• [Problem statement] An exact copy of the listing below is needed, with no pictures in it.

• [Dataset records]
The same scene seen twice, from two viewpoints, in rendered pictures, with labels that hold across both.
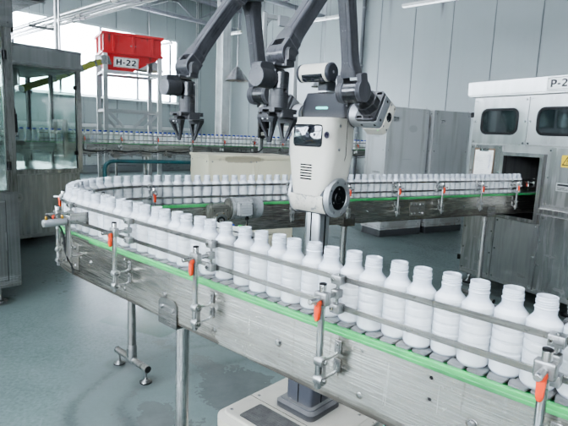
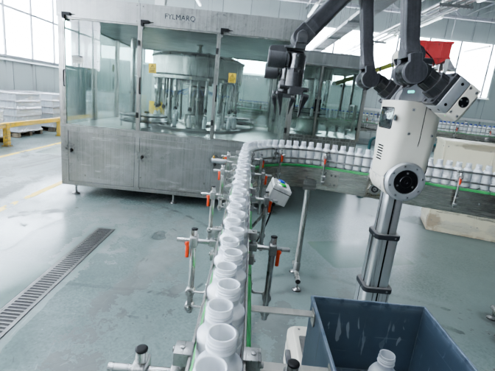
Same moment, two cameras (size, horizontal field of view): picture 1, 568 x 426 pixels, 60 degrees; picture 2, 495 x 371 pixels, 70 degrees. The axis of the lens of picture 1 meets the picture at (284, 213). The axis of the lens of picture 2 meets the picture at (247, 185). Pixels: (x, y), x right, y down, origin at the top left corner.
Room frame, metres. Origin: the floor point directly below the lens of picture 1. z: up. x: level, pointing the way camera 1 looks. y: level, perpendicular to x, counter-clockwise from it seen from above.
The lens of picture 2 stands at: (0.55, -0.80, 1.45)
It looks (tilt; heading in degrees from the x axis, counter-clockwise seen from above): 14 degrees down; 47
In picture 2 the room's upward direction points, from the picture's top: 6 degrees clockwise
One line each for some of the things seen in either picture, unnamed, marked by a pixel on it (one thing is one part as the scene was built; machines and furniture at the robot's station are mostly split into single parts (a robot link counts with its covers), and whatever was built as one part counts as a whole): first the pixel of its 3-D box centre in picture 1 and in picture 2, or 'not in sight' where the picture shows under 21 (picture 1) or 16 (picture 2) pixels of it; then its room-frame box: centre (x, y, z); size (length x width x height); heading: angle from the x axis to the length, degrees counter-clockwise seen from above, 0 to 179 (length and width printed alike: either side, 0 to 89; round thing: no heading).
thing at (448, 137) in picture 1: (437, 170); not in sight; (7.98, -2.42, 0.96); 0.82 x 0.50 x 1.91; 120
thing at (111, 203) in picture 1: (111, 218); not in sight; (1.86, 0.66, 1.08); 0.06 x 0.06 x 0.17
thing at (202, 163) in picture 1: (241, 204); (476, 188); (5.86, 0.51, 0.59); 1.10 x 0.62 x 1.18; 120
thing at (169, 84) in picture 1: (177, 79); (278, 65); (1.77, 0.39, 1.60); 0.12 x 0.09 x 0.12; 138
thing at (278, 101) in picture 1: (278, 101); (294, 80); (1.49, 0.03, 1.52); 0.10 x 0.07 x 0.07; 137
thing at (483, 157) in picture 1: (482, 164); not in sight; (4.81, -1.89, 1.22); 0.23 x 0.04 x 0.32; 30
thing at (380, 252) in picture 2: not in sight; (376, 271); (2.02, -0.14, 0.74); 0.11 x 0.11 x 0.40; 48
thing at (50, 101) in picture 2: not in sight; (41, 110); (3.03, 10.70, 0.50); 1.23 x 1.05 x 1.00; 138
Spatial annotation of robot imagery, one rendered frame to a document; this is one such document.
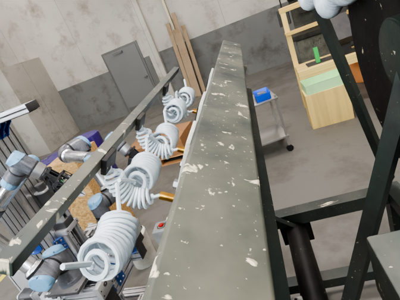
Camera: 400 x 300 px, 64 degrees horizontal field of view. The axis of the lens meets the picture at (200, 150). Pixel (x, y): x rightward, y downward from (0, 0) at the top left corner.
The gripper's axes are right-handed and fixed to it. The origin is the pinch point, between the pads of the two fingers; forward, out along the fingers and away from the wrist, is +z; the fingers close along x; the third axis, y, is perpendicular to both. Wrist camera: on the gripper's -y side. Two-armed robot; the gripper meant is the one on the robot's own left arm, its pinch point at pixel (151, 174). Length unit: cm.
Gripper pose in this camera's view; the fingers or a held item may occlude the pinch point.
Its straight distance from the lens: 201.4
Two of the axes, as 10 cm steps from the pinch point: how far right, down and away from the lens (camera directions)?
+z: 7.4, 6.5, 1.6
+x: 2.1, -4.5, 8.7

• [Output of the task]
The same scene seen twice, from two viewpoints, in rendered pictures, with labels that hold across both.
Same moment, two cameras (size, horizontal field of view): picture 1, 568 x 426 pixels, 60 degrees; picture 2, 495 x 371 pixels, 70 degrees. The axis of the lens of picture 1 meets the picture at (284, 213). The axis of the lens of picture 2 meets the picture at (247, 185). Pixels: (x, y), x right, y down, origin at the top left corner.
Room frame, metres. Origin: the floor point directly below the lens of picture 1. z: up. x: level, pointing the way camera 1 looks. y: level, perpendicular to x, counter-clockwise from it seen from above.
The lens of picture 2 stands at: (0.55, -0.80, 1.45)
It looks (tilt; heading in degrees from the x axis, counter-clockwise seen from above): 14 degrees down; 47
In picture 2 the room's upward direction points, from the picture's top: 6 degrees clockwise
One line each for some of the things seen in either picture, unnamed, marked by a pixel on it (one thing is one part as the scene was built; machines and furniture at the robot's station are mostly split into single parts (a robot link counts with its covers), and whatever was built as one part counts as a whole): first the pixel of its 3-D box centre in picture 1 and in picture 2, or 'not in sight' where the picture shows under 21 (picture 1) or 16 (picture 2) pixels of it; then its room-frame box: centre (x, y, z); size (length x width x height); heading: angle from the x axis to the length, degrees counter-clockwise seen from above, 0 to 179 (length and width printed alike: either side, 0 to 89; round thing: no heading).
thing at (448, 137) in picture 1: (437, 170); not in sight; (7.98, -2.42, 0.96); 0.82 x 0.50 x 1.91; 120
thing at (111, 203) in picture 1: (111, 218); not in sight; (1.86, 0.66, 1.08); 0.06 x 0.06 x 0.17
thing at (202, 163) in picture 1: (241, 204); (476, 188); (5.86, 0.51, 0.59); 1.10 x 0.62 x 1.18; 120
thing at (169, 84) in picture 1: (177, 79); (278, 65); (1.77, 0.39, 1.60); 0.12 x 0.09 x 0.12; 138
thing at (278, 101) in picture 1: (278, 101); (294, 80); (1.49, 0.03, 1.52); 0.10 x 0.07 x 0.07; 137
thing at (483, 157) in picture 1: (482, 164); not in sight; (4.81, -1.89, 1.22); 0.23 x 0.04 x 0.32; 30
thing at (380, 252) in picture 2: not in sight; (376, 271); (2.02, -0.14, 0.74); 0.11 x 0.11 x 0.40; 48
thing at (50, 101) in picture 2: not in sight; (41, 110); (3.03, 10.70, 0.50); 1.23 x 1.05 x 1.00; 138
Spatial annotation of robot imagery, one rendered frame to a document; this is one such document.
Camera: 400 x 300 px, 64 degrees horizontal field of view. The axis of the lens meets the picture at (200, 150). Pixel (x, y): x rightward, y downward from (0, 0) at the top left corner.
The gripper's axes are right-handed and fixed to it. The origin is the pinch point, between the pads of the two fingers; forward, out along the fingers and away from the wrist, is +z; the fingers close along x; the third axis, y, is perpendicular to both. Wrist camera: on the gripper's -y side. Two-armed robot; the gripper meant is the one on the robot's own left arm, its pinch point at pixel (151, 174). Length unit: cm.
Gripper pose in this camera's view; the fingers or a held item may occlude the pinch point.
Its straight distance from the lens: 201.4
Two of the axes, as 10 cm steps from the pinch point: how far right, down and away from the lens (camera directions)?
+z: 7.4, 6.5, 1.6
+x: 2.1, -4.5, 8.7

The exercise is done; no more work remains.